Task instructions: Note each line in the data below that holds "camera", and copy it.

Records contained in a dataset:
********************
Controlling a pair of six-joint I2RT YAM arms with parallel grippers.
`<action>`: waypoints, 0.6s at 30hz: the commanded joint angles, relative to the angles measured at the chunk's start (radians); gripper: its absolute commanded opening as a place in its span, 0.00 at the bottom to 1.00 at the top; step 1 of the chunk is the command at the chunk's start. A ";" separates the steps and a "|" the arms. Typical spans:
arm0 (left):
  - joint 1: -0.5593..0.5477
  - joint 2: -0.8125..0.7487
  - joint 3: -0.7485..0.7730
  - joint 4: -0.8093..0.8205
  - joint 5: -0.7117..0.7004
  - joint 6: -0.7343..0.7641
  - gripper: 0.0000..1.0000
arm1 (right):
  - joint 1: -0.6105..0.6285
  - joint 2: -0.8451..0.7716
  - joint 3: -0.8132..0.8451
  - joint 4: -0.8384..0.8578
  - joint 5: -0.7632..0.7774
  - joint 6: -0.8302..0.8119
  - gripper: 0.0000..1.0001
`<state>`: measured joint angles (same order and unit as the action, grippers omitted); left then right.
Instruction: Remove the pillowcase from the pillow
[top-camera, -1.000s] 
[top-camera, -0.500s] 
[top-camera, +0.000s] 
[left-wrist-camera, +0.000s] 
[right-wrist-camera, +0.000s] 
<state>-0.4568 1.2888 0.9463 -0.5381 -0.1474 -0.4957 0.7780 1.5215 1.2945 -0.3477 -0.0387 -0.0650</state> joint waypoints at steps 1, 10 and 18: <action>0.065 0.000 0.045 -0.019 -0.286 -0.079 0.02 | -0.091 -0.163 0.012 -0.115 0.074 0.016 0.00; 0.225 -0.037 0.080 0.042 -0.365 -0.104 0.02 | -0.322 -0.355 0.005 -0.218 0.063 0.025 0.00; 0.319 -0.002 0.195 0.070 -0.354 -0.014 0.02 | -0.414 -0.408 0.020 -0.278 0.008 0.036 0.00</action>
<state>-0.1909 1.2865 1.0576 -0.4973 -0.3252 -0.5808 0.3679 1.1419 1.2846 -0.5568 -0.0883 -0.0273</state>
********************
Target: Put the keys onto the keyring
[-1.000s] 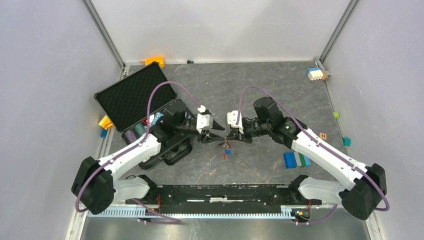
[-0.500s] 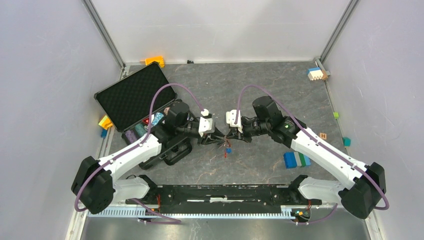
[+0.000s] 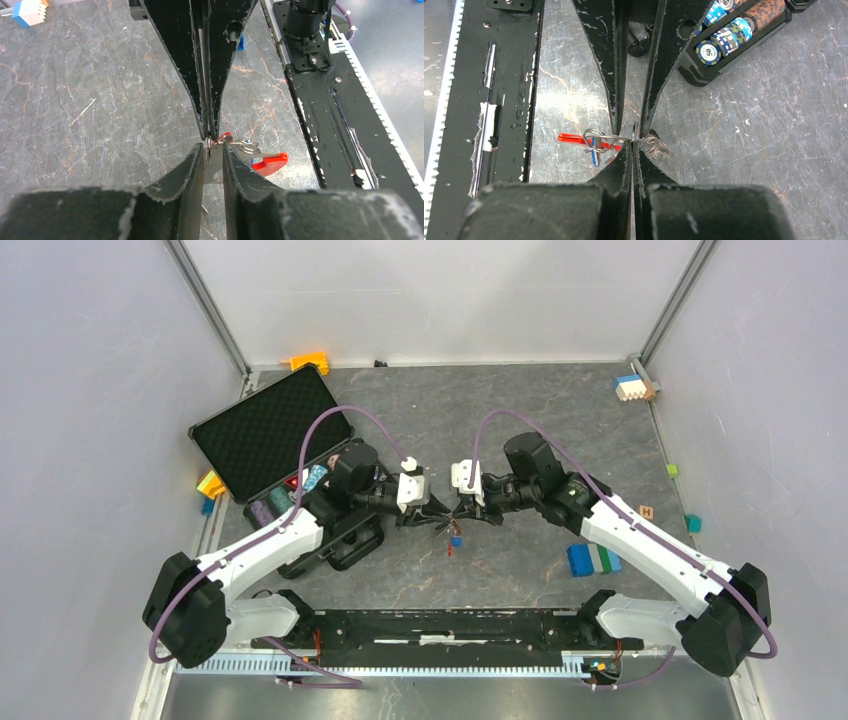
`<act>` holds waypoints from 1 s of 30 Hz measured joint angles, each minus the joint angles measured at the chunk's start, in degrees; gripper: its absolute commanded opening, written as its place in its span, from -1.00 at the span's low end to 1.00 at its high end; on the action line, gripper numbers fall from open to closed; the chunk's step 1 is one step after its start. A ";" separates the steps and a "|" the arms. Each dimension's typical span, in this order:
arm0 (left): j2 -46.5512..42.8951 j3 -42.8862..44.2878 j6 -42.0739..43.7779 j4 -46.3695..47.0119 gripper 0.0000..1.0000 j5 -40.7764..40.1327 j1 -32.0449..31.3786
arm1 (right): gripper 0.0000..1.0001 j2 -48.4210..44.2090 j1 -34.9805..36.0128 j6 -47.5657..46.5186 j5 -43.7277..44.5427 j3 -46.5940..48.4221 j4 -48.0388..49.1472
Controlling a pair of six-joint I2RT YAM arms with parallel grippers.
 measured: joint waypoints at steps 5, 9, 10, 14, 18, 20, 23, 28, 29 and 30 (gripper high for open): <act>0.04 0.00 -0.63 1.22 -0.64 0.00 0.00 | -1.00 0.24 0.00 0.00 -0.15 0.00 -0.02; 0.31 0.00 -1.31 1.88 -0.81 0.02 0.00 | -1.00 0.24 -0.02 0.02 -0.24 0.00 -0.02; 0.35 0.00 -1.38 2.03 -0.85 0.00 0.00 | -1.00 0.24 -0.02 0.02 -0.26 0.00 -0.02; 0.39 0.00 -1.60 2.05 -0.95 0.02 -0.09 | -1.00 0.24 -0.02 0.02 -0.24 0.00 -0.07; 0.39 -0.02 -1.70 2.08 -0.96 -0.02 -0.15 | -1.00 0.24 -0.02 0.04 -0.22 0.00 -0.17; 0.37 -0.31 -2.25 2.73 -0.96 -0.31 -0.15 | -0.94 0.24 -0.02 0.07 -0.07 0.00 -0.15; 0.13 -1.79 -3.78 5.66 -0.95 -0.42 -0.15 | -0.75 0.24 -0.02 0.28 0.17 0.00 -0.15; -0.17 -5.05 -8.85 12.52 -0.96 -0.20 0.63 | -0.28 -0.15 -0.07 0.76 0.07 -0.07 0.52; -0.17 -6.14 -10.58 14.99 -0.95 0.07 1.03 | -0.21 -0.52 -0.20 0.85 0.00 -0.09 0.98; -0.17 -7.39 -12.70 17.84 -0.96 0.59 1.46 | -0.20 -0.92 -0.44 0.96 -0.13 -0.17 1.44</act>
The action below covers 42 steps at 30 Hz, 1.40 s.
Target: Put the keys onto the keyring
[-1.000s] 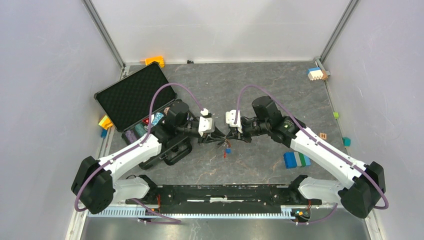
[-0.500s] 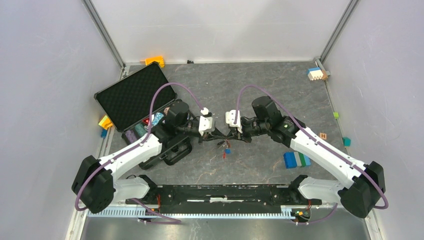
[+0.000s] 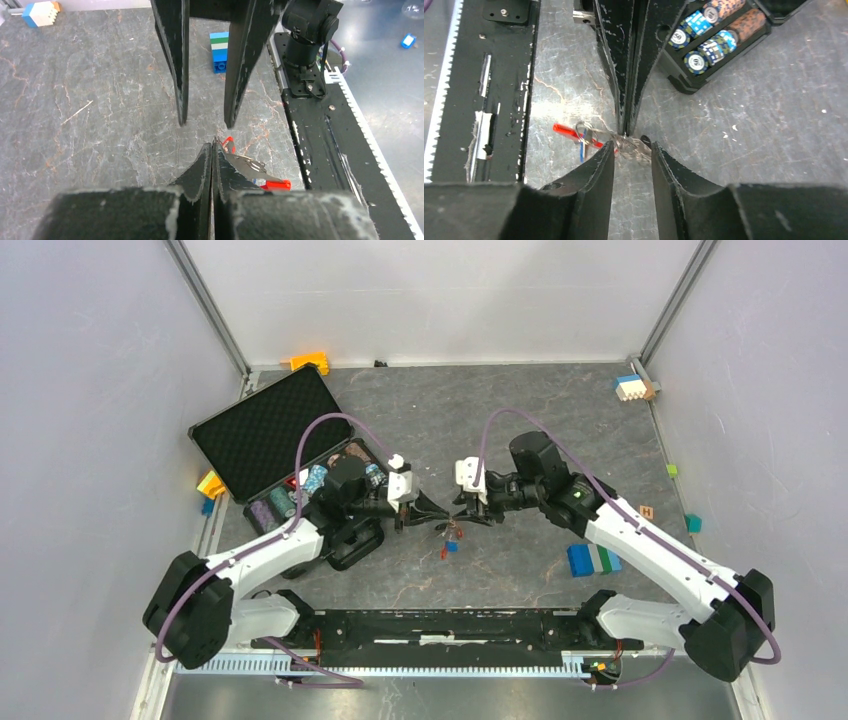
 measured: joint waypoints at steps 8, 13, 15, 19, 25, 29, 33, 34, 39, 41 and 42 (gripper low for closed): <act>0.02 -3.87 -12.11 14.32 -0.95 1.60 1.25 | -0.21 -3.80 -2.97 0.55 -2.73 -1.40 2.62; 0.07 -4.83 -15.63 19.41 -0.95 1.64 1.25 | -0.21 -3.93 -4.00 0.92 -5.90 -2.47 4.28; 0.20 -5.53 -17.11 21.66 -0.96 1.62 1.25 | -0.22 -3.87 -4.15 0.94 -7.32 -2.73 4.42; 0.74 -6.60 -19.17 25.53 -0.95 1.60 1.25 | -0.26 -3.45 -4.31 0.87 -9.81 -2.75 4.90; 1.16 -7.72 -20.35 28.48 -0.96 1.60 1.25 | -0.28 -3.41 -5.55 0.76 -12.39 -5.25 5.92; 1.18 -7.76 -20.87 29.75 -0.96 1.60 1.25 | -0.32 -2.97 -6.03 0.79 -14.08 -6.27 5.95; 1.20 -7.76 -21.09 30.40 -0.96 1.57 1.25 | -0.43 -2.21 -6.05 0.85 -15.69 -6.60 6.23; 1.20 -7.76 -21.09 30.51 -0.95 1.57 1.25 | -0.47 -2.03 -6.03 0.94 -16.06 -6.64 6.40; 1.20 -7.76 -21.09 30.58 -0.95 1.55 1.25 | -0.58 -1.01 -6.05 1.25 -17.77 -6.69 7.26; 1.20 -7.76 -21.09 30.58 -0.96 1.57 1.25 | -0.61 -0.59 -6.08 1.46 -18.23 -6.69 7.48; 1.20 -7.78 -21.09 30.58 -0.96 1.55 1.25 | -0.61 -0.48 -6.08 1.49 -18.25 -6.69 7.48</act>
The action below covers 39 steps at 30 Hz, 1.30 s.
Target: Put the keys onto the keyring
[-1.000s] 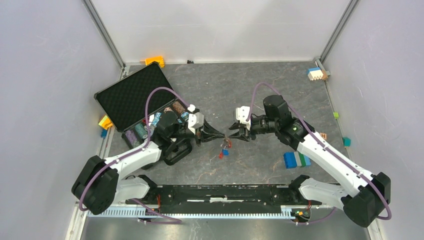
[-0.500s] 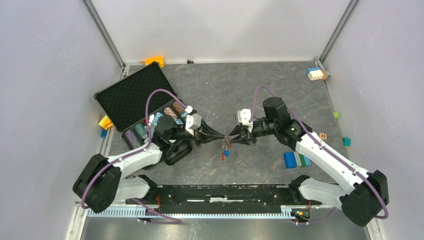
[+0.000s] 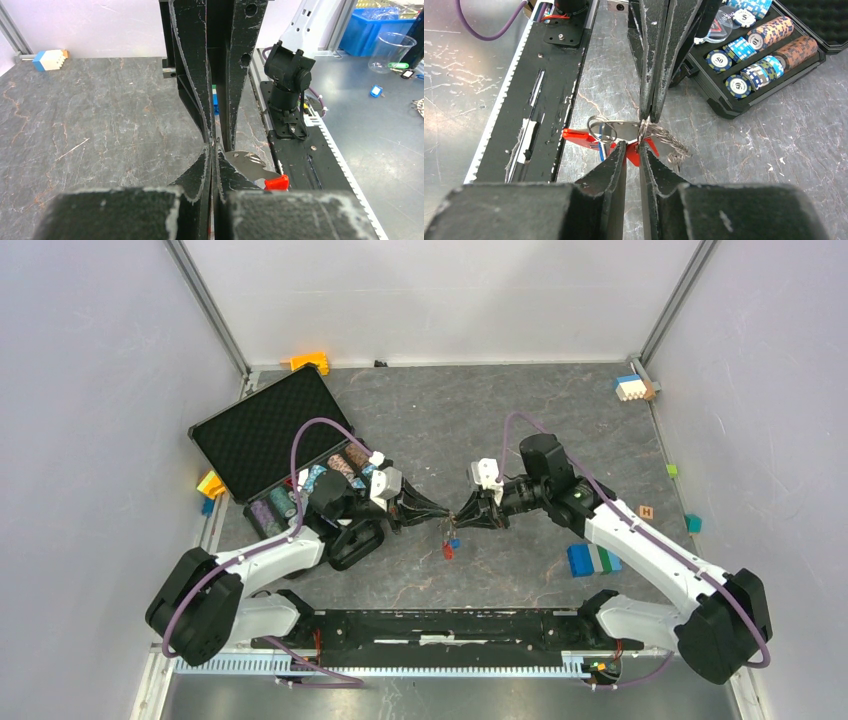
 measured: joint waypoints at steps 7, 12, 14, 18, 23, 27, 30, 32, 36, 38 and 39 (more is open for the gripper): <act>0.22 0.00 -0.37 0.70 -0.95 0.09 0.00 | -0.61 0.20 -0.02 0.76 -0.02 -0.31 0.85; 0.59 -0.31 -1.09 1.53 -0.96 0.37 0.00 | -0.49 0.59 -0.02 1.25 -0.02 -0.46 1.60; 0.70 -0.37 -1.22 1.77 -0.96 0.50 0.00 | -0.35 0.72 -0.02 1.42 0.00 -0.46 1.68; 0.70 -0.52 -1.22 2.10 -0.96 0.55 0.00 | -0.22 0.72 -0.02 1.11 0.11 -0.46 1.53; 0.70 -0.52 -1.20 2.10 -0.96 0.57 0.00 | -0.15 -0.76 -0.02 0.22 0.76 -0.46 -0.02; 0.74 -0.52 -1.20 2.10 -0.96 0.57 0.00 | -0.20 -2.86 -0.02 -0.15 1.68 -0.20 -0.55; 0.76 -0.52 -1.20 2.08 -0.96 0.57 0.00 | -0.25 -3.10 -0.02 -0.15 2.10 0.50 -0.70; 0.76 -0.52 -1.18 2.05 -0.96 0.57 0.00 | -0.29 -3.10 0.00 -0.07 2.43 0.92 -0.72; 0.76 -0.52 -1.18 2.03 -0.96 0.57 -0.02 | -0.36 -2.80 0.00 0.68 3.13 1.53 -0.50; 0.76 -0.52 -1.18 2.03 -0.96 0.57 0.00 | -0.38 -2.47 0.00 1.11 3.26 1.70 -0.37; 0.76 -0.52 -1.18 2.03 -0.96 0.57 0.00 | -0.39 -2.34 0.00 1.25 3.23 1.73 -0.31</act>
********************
Answer for this exercise:
[top-camera, -1.000s] 
[top-camera, -0.500s] 
[top-camera, +0.000s] 
[left-wrist-camera, +0.000s] 
[right-wrist-camera, +0.000s] 

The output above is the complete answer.